Cleaning numerical data can take a ridiculous amount of time – if you’re cleaning it manually, that is.
Learning to use a few simple formulae in Excel can save you time, hassle and having to explain to your boss why that analysis report isn’t on his desk yet, a mere 2 weeks after he gave you the dataset.
Bless him, he doesn’t understand. He thinks that cleaning and analysing data is a matter of clicking a few buttons here and there in Excel.
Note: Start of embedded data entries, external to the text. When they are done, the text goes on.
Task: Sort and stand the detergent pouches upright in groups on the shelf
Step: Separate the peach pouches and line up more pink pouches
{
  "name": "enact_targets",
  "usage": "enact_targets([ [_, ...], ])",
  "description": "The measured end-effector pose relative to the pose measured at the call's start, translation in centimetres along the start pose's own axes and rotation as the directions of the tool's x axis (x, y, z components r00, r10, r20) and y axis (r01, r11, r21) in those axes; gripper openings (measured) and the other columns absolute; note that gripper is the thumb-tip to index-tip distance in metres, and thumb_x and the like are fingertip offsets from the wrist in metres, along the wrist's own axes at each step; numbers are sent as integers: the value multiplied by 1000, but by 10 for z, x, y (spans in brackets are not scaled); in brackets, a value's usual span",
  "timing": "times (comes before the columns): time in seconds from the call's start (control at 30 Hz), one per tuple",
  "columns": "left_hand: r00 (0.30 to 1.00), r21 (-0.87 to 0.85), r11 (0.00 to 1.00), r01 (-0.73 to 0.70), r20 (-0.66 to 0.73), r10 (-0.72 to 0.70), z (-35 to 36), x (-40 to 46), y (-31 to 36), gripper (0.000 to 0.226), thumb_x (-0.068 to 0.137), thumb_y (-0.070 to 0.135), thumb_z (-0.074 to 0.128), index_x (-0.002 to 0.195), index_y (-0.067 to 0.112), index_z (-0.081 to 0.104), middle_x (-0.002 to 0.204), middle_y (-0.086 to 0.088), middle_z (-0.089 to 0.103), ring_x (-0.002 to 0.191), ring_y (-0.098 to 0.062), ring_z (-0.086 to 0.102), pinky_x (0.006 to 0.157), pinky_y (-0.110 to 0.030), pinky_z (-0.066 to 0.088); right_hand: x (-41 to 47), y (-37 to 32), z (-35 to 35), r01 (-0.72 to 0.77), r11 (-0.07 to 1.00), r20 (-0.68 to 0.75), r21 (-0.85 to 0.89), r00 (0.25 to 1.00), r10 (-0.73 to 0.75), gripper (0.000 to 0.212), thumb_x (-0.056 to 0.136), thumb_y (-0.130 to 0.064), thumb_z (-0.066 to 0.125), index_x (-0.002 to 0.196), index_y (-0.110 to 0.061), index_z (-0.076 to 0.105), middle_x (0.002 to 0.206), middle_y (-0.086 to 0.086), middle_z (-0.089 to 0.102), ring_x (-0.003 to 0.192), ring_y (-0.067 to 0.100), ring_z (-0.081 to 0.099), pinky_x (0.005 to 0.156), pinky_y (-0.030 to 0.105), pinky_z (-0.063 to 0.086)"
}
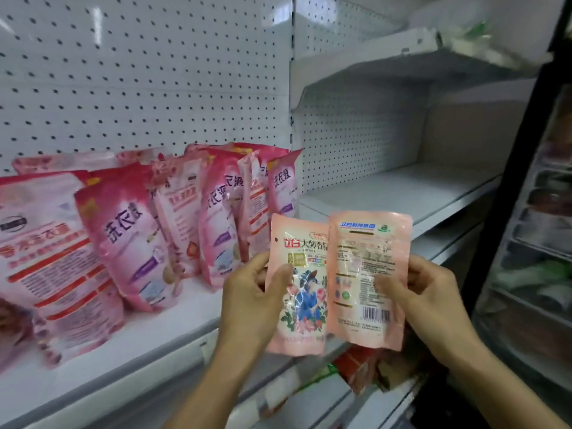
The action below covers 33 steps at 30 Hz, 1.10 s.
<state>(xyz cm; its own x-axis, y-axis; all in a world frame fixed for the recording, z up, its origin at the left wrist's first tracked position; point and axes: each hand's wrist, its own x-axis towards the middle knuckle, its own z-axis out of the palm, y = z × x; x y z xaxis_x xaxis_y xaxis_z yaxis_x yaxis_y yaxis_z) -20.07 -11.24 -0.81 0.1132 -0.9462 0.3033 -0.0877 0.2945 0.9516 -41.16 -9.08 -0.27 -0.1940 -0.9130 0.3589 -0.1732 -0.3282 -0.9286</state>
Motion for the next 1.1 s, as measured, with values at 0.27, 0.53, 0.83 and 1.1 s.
enact_targets([
  [0.27,995,66,994,-83,65,78,88,102,2,22,97,12,59,86,30,67,81,12,76,75,-9,75,66,-33,62,117,37,-38,33,999,-123,-39,992,-37,24,86,7,62,90,-16,67,84,-6,77,73,5,72,57,16,54],
  [0.53,955,246,960,-135,-226,192,154,201,-36,22,100,26,52,92,16,70,86,-2,75,79,-23,72,69,-48,59,231,72,-42,92,952,-148,-293,979,-140,14,89,-16,61,102,-18,55,100,-2,69,89,20,67,77,49,58],
  [0.83,973,305,952,-19,-213,88,200,231,-69,28,104,24,42,115,15,66,103,-5,75,86,-18,74,69,-30,61,282,128,-36,153,869,69,-471,988,-137,17,89,-30,61,87,-22,46,87,-11,63,81,17,64,70,48,56],
  [1.1,985,184,983,10,-169,22,193,192,-54,50,96,27,62,142,30,44,132,9,58,111,-6,61,89,-27,57,273,138,-43,139,932,74,-334,990,-121,46,83,-45,67,118,-37,39,126,-7,52,111,16,55,88,47,51],
])
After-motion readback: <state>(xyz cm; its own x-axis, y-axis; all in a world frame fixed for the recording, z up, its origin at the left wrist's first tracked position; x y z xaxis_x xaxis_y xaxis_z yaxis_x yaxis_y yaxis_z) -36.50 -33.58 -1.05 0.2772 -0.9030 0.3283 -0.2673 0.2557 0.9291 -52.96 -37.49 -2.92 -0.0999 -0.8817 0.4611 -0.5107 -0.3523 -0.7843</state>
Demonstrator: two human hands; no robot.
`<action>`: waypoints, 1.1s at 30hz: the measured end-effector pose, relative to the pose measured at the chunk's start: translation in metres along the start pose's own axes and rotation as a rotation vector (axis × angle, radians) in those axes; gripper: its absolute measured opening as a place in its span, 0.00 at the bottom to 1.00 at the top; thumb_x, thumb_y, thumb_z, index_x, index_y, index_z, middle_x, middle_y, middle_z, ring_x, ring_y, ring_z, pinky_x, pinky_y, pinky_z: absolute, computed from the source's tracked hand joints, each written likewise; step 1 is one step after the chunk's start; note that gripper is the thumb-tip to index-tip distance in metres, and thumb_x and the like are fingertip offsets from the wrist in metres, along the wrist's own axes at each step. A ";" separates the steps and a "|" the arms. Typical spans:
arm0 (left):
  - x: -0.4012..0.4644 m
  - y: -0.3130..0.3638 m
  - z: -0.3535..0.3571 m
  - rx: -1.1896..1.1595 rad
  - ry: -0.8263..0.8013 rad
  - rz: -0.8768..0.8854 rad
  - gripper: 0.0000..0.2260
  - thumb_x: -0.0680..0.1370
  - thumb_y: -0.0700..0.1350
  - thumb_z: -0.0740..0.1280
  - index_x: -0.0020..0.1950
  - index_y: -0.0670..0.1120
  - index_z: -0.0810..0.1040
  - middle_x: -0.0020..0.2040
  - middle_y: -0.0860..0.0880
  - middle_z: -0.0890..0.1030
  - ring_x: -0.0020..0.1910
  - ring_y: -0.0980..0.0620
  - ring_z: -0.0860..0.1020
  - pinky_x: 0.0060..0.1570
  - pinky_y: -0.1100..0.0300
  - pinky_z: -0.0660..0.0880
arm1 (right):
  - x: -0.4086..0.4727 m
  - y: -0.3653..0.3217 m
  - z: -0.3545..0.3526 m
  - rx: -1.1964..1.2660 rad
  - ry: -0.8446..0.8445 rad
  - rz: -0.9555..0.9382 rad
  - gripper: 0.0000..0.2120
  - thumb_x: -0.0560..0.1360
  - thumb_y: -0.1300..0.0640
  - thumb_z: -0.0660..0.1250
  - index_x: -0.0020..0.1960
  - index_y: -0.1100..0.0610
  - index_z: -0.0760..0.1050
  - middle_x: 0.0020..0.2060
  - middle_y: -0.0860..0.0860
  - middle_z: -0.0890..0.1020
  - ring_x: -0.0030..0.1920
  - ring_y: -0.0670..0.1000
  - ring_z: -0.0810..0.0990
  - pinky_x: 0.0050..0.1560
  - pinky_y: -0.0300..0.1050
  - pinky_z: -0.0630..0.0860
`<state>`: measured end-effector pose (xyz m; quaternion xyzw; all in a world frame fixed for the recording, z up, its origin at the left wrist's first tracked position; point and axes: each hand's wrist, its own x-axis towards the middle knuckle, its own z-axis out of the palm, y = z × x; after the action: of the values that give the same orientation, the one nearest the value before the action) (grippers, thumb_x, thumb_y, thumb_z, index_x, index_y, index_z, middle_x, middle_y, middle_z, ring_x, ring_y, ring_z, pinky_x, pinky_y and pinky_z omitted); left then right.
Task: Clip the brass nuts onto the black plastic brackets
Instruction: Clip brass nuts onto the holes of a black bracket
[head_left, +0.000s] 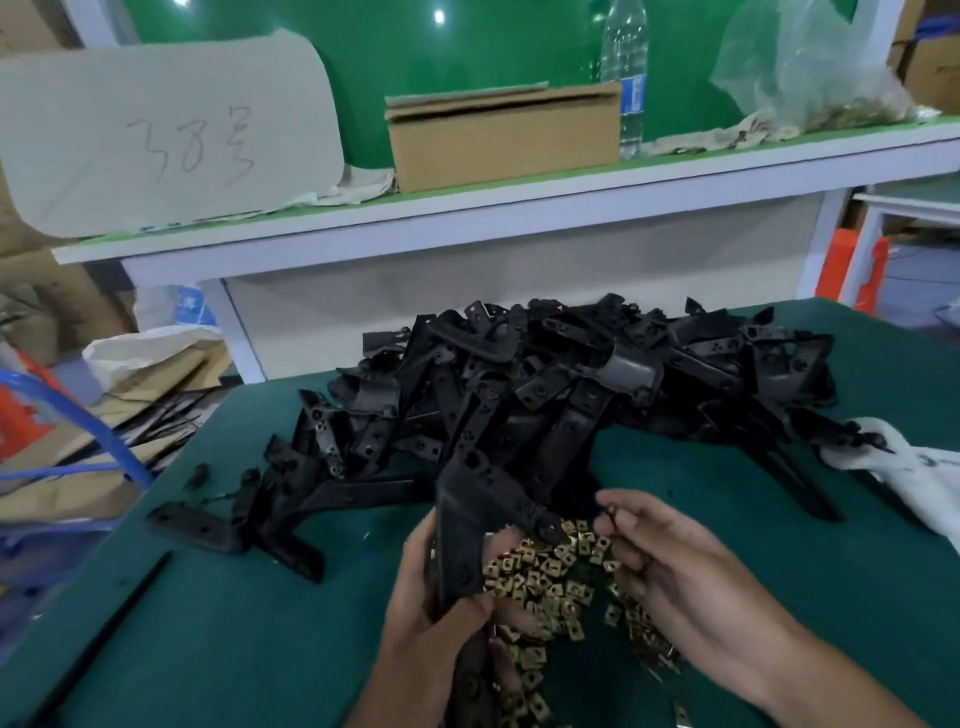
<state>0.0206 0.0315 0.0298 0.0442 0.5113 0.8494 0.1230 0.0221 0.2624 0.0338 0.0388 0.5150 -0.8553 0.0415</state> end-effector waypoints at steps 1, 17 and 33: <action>0.003 -0.003 -0.001 -0.068 -0.033 -0.054 0.32 0.73 0.24 0.68 0.68 0.56 0.75 0.61 0.37 0.83 0.40 0.33 0.84 0.29 0.47 0.80 | -0.001 0.000 0.001 -0.020 -0.010 -0.006 0.10 0.71 0.54 0.70 0.51 0.50 0.86 0.45 0.52 0.84 0.35 0.45 0.73 0.38 0.43 0.66; -0.012 -0.021 0.015 0.070 -0.276 -0.092 0.30 0.63 0.58 0.83 0.60 0.51 0.79 0.43 0.45 0.86 0.38 0.49 0.84 0.37 0.59 0.80 | -0.014 0.010 0.014 -0.089 -0.251 0.034 0.21 0.61 0.44 0.84 0.49 0.52 0.83 0.42 0.56 0.77 0.40 0.53 0.73 0.36 0.41 0.68; -0.006 -0.023 0.010 0.085 -0.212 -0.019 0.24 0.64 0.50 0.84 0.54 0.47 0.78 0.38 0.44 0.83 0.37 0.50 0.83 0.38 0.59 0.80 | -0.019 0.009 0.016 -0.148 -0.227 -0.019 0.15 0.62 0.43 0.82 0.39 0.50 0.82 0.30 0.47 0.78 0.29 0.41 0.76 0.27 0.30 0.69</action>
<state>0.0321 0.0485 0.0144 0.1343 0.5315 0.8162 0.1824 0.0412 0.2447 0.0350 -0.0665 0.5691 -0.8142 0.0941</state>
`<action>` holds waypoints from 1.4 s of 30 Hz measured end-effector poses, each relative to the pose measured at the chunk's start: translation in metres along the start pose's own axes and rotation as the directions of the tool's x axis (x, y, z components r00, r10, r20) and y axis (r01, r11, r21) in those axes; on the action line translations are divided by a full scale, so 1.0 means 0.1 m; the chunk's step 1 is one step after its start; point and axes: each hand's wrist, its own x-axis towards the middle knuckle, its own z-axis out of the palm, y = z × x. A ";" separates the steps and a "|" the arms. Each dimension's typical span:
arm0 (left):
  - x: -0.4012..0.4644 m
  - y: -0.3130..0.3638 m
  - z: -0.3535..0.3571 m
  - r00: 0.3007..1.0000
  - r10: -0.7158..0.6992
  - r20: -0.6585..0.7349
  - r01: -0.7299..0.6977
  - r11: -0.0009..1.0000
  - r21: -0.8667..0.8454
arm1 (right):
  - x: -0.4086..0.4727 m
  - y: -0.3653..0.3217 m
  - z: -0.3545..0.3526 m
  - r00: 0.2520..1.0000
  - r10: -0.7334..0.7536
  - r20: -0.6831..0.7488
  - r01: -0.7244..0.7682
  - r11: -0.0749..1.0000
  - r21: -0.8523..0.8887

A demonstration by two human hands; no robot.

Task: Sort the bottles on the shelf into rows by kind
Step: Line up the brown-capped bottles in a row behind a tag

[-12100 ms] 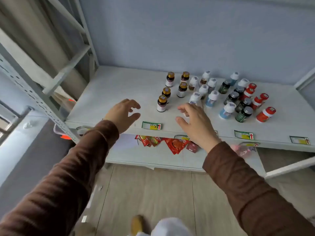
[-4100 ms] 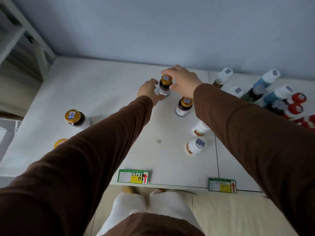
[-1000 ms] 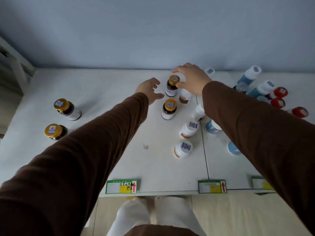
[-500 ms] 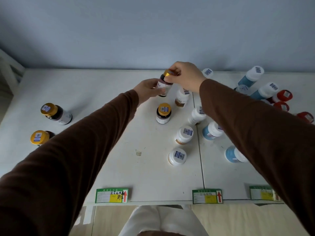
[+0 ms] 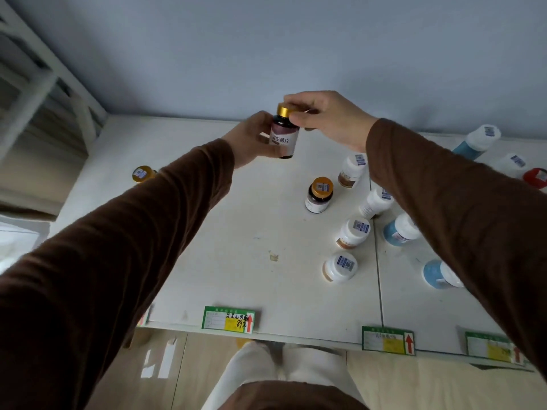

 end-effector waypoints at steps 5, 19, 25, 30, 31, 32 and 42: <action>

Even a monkey can do that, right?
In this blog post I’m going to show you which formulae to use and give you a plan of action to clean your numerical data.
Your data won’t know what’s hit it – and your boss will wonder just how you managed to get that report on his desk early while everyone else is still struggling…
On its own, data is useless.
You can look at it for hour after hour, day after day, and it will show you few of its secrets.
On the other hand, by using a few simple Excel functions and formulae you can learn an enormous amount about your data, and that’s without doing any fancy shmancy stats.
Descriptive statistics can give you a really good ‘feel’ for your data, but they can also show you where you might find some problems, errors, typos and all sorts of crap in your data – which you’ll need to clean up before you can do your ‘real’ stats.
In this blog post we’re going to take a look at just 2 Excel formulae – COUNT and COUNTIF – to show what they can tell us about numerical data.
We’ll see how accompanying these with other equally simple formulae – SUM, COUNTBLANK, ISBLANK, AND, ISTEXT and IF-THEN-ELSE – can really help get your numerical data clean in double quick time. And get a good sense of whether your data are sensible and fit-for-purpose too.
There's also a sister to this blog post for when you need to learn how to clean text data too.
The Data – and its Problems…
Let’s take a sample of Age data and see what obvious problems we can spot. As always I’ve included a UniqueID column (consecutive integers starting from 1), and we’ll use this column to help us interrogate the data.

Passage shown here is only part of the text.